Auto-scaling your functions¶

On this page:

OpenFaaS Pro Autoscaler (below)
Alert-manager based auto-scaling for Community Edition

OpenFaaS Pro Autoscaler¶

OpenFaaS Pro feature

This feature is included for OpenFaaS Pro customers, and is designed for commercial use and production systems.

The OpenFaaS Pro Autoscaler scales functions horizontally between a minimum and maximum number of replicas, or to zero.

Watch Alex's overview of auto-scaling in OpenFaaS at KubeCon:

Watch now: How and Why We Rebuilt Auto-scaling in OpenFaaS with Prometheus

Configuration is via a label on the function.

Label	Description	Default
`com.openfaas.scale.max`	The maximum number of replicas to scale to.	`20`
`com.openfaas.scale.min`	The minimum number of replicas to scale to.	`1`
`com.openfaas.scale.zero`	Whether to scale to zero.	`false`
`com.openfaas.scale.zero-duration`	Idle duration before scaling to zero	`15m`
`com.openfaas.scale.target`	Target load per replica for scaling	`50`
`com.openfaas.scale.target-proportion`	Proportion as a float of the target i.e. 1.0 = 100% of target	`0.90`
`com.openfaas.scale.type`	Scaling mode of `rps`, `capacity`, `cpu`	`rps`

All calls made through the gateway whether to a synchronous function /function/ route or via the asynchronous /async-function route count towards this method of auto-scaling.

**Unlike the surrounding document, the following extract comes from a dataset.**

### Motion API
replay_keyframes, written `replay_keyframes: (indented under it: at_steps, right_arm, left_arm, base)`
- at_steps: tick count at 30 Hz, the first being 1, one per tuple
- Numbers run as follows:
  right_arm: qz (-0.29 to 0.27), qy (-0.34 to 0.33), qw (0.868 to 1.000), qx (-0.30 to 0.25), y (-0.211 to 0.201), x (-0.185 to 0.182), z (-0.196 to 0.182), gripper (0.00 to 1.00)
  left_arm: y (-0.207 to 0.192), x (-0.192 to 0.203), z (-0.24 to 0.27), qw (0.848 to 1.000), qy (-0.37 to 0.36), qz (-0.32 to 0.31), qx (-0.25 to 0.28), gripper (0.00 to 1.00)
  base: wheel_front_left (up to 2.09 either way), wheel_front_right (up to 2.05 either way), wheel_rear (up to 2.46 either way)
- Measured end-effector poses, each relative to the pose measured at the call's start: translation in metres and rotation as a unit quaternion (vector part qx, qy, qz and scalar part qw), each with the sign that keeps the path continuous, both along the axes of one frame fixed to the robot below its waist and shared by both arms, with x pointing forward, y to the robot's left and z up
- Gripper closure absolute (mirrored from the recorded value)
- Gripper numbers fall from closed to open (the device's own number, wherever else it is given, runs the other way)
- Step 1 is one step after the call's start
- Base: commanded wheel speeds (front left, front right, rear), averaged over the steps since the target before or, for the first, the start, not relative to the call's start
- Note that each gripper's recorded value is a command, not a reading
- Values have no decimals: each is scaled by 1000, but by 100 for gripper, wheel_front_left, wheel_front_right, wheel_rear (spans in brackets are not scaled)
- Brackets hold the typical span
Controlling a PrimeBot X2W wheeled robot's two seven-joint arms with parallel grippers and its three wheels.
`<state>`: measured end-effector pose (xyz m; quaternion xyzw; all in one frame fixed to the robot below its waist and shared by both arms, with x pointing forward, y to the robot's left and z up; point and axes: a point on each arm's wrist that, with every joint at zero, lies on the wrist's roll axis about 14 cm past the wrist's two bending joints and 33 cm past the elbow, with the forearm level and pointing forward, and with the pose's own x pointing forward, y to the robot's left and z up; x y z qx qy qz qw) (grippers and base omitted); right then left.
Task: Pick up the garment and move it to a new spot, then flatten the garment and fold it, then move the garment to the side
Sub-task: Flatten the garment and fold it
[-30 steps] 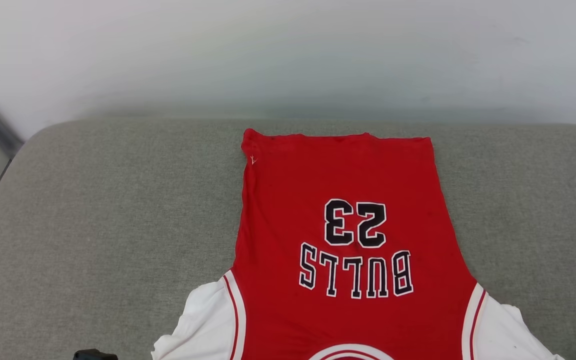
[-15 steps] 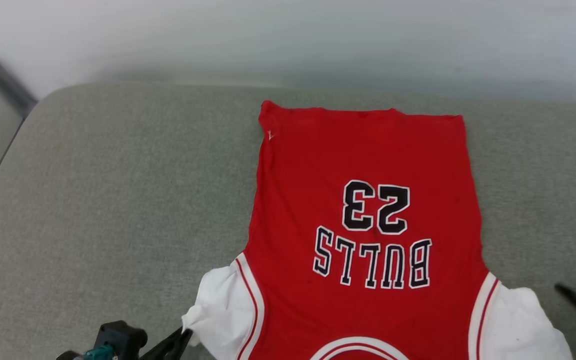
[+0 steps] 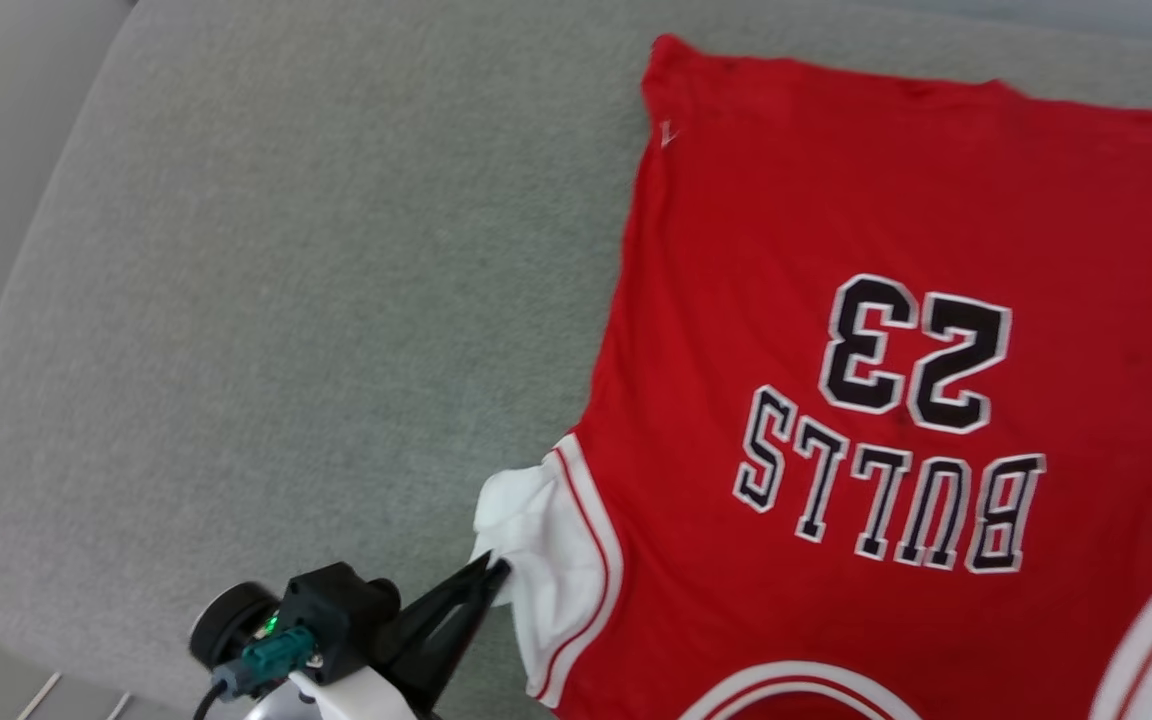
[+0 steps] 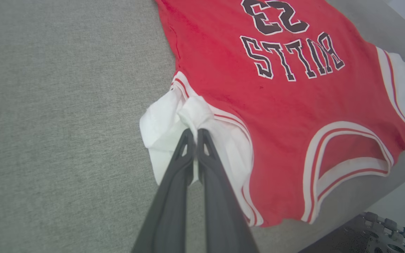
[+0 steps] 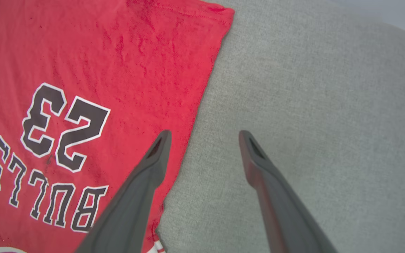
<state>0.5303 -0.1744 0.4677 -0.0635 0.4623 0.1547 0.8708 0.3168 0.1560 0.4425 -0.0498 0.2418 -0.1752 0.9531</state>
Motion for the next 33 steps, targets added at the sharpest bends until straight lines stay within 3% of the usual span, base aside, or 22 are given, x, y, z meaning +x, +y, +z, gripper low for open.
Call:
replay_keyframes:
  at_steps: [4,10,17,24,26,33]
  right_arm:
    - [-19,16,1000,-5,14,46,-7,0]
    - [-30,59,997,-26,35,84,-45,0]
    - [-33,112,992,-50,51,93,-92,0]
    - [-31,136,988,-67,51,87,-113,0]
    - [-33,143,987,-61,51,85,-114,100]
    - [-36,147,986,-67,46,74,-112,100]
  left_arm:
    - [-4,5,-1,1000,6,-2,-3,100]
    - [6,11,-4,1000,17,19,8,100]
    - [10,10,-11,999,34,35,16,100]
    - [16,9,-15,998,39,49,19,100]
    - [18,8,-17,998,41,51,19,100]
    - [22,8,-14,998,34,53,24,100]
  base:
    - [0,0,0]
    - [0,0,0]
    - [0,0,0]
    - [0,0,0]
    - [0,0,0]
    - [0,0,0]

Monitor what the autoscaler is doing

The best way to monitor the load on functions, and the decisions of the autoscaler is through the Grafana dashboard which is included with OpenFaaS Pro. The overview dashboard shows everything you need to know at a glance across all functions, and the spotlight dashboard shows just the one function you select.

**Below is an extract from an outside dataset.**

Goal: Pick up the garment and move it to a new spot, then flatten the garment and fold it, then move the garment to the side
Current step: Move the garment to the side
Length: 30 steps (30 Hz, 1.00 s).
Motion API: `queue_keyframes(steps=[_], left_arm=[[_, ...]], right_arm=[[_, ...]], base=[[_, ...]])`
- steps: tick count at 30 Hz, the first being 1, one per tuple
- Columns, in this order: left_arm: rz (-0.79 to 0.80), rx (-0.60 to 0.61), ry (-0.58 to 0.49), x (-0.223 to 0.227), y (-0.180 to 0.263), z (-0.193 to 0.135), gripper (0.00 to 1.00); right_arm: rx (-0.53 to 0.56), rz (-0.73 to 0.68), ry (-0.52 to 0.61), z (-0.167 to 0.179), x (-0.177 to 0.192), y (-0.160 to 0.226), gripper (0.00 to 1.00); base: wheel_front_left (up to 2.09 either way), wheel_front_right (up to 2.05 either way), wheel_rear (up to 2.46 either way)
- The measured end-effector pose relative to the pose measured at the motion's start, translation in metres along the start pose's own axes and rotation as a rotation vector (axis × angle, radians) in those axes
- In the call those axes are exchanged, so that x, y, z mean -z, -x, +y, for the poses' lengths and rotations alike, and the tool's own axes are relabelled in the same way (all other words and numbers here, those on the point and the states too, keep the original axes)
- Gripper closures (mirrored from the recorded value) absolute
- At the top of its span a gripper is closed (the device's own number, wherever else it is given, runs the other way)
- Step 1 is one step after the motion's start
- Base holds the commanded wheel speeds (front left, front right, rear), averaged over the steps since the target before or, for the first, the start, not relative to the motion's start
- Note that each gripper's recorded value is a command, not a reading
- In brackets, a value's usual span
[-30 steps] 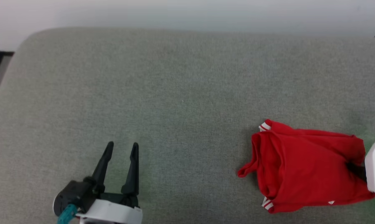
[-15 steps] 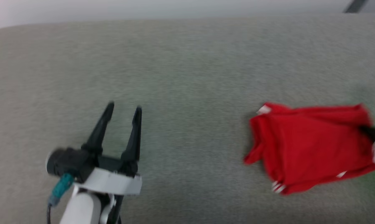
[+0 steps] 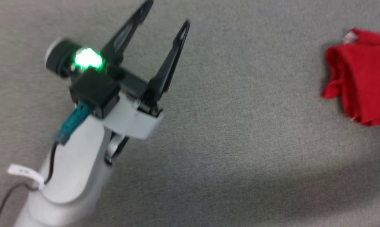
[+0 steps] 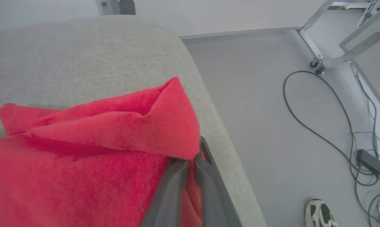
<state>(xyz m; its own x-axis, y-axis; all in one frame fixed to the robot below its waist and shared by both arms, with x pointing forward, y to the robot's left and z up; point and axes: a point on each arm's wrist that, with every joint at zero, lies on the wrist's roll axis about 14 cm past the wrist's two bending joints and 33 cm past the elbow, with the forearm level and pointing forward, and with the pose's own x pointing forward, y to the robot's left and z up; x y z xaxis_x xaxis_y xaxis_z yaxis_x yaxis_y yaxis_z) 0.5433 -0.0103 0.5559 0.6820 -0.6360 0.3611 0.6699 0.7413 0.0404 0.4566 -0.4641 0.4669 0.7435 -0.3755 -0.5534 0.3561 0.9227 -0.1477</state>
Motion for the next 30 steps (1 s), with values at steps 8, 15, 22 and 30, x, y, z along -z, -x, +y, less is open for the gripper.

OpenFaaS Pro auto-scaling dashboard with Grafana

In addition to the dashboards, you can monitor the calculations and decisions of the autoscaler.

By default, only API calls to the scale endpoint will be logged, to reduce the load and the amount of logs that may need to be stored. Set verbose flag to true in the Helm chart under the autoscaler section to view each turn or iteration of the [Scaler] and [Idler] Goroutines as they make decisions.

How auto-scaling works¶

There are three auto-scaling modes described in the next section. This is how they work.

When configuring auto-scaling for a function, you need to set a target number which is the average load per replica of your function.
Each mode can be used to record a current load for a function across all replicas in the OpenFaaS cluster.

Then, a query is run periodically to calculate the current load.

The current load is used to calculate the new number of replicas.

desired = ready pods * ( mean load per pod / target load per pod )

The target-proportion flag can be used to adjust how early or late scaling occurs:

desired = ready pods * ( mean load per pod / ( target load per pod * target-proportion ) )

For example:

sleep is running in the capacity mode and has a target load of 5 in-flight requests.
The load on the sleep function is measured as 15 inflight requests.
There is only one replica of the sleep function because its minimum range is set to 1.
We are assuming com.openfaas.scale.target-proportion is set to 1.0 (100%).

mean per pod = 15 / 1

3 = ceil ( 1 * ( 15 / 5 * 1 ) )

Therefore, 3 replicas will be set.

With 3 replicas and 25 ongoing requests, the load will be spread more evenly, and evaluate as follows:

mean per pod = 25 / 3 = 8.33

5 =  ceil( 3 * ( 8.33 / 5 * 1 ) )

When the load is no longer present, it will evaluate as follows:

mean per pod = 0 / 3 = 0

0 = ceil ( 3 * ( 0 / 5 * 1) )

But the function will not be set to zero yet, it will be brought up to the minimum range which is 1.

Scaling to zero is based upon traffic observed from the gateway within a set period of time defined via com.openfaas.scale.zero-duration.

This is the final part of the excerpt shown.